Jockey Jesse Davidson has had an eventful 16 years since he last won a major stakes race. He was convicted of race-fixing, sent to prison and barred from the sport, and had to fight a long battle to be reinstated.

But yesterday some of the pain and frustration was forgotten when he drove Southern Appeal to an upset victory in the $227,950 Laurel Futurity.

He rallied to win by a length over Papal Power, the highly regarded 2-year-old who had won Saratoga's Hopeful Stakes. Miracle Wood finished third.

Davidson's career had nose-dived since the mid-1960s. He was the United States' top race-winning rider in 1965, and that achievement enabled him to leave Charles Town and get a taste of the big time. He rode Shuvee to a sweep of New York's triple crown series for fillies in 1969.

Five years later, however, he was implicated in the infamous triple race on St. Valentine's Day at Bowie, and his career was virtually ended. He was reduced to riding at unrecognized tracks in Montana while he petitioned the Maryland Racing Commission for reinstatement. After a succession of rejections, he finally got his license back last winter.

"I worked harder than I ever did before," Davidson said. "I know I don't have many years left."

Davidson got support from some trainers who remembered him from his heyday. One of them was Marvin Moncrief, the trainer of Southern Appeal.

"Jesse rode for me at Charles Town when I was starting out," Moncrief said. "This winter, he started coming around the barn. He's an honest guy. I've never had any doubts about him at any time. He's paid for his mistakes."
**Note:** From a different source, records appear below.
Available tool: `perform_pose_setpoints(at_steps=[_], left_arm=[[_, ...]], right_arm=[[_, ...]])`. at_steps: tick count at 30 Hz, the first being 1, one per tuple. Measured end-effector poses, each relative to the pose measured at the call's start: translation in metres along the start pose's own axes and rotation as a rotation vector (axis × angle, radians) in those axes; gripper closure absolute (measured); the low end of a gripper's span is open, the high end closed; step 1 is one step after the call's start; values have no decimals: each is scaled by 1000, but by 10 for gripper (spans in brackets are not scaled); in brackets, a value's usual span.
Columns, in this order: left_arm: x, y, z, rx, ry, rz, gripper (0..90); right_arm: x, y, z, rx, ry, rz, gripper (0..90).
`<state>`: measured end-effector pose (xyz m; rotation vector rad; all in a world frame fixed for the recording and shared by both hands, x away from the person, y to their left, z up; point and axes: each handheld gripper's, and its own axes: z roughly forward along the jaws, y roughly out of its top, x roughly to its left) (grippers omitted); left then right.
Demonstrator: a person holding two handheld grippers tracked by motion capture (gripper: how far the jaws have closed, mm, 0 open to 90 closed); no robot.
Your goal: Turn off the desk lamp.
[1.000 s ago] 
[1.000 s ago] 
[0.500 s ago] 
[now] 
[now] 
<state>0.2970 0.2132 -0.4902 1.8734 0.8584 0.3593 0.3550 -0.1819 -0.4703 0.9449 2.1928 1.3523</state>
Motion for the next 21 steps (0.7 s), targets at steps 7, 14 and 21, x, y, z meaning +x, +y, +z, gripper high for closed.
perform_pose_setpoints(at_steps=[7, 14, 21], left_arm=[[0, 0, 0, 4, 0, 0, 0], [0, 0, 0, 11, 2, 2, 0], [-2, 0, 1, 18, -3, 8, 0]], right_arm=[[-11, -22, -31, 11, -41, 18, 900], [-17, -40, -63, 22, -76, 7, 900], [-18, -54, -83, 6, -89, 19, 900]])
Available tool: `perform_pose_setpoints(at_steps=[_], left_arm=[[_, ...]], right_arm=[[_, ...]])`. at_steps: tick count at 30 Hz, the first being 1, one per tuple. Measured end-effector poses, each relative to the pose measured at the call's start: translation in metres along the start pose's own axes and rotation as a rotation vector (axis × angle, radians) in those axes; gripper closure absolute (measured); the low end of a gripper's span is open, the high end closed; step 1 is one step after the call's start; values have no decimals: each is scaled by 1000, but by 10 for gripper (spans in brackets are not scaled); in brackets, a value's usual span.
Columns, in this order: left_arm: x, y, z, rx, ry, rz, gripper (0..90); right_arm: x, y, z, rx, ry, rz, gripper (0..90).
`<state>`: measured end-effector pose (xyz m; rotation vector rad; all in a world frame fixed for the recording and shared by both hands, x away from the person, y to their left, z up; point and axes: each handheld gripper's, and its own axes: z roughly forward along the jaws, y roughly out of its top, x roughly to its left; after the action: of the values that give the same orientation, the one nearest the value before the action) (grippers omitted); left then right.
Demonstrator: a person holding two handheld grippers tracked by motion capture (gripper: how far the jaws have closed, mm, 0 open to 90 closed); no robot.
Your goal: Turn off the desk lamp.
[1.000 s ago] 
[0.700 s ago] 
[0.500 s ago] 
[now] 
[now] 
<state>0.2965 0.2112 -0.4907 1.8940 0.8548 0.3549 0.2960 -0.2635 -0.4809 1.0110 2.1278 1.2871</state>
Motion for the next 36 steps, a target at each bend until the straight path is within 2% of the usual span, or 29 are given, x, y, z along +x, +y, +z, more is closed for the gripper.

Moncrief started using Davidson as his jockey about two months ago. Neither of them could have imagined that Southern Appeal was going to give each of them one of his greatest racing triumphs. In six starts before yesterday, the colt had managed to win only a maiden race. But he had trained superbly since his last start -- five eighths of a mile in :58 4/5, a mile in 1:40 1/5 -- and today the futurity developed perfectly for him.

Papal Power and Miracle Wood went out to battle for the early lead, and they raced head and head down the backstretch, covering the half mile in 47 1/5 seconds. Sitting third behind them, in perfect striking position, was Southern Appeal.

The two leaders were abreast of each other as they turned for home, but they were starting to weaken as Davidson made his move on the outside. He caught Papal Power in midstretch and went on to cover the 1 1/16 miles in a respectable 1:44 1/5.

Southern Appeal earned $130,770 for owner Howard Bender of Bethesda and paid $27.60 to his backers in the crowd of 11,108.

Moncrief said Southern Appeal might run next against the country's top 2-year-olds in the Breeders' Cup. "Up until today," he said, "that was a dream. But we'll have to give a lot of thought to it now."

If that is Southern Appeal's next start, Davidson won't be with them. He isn't licensed to ride in New York.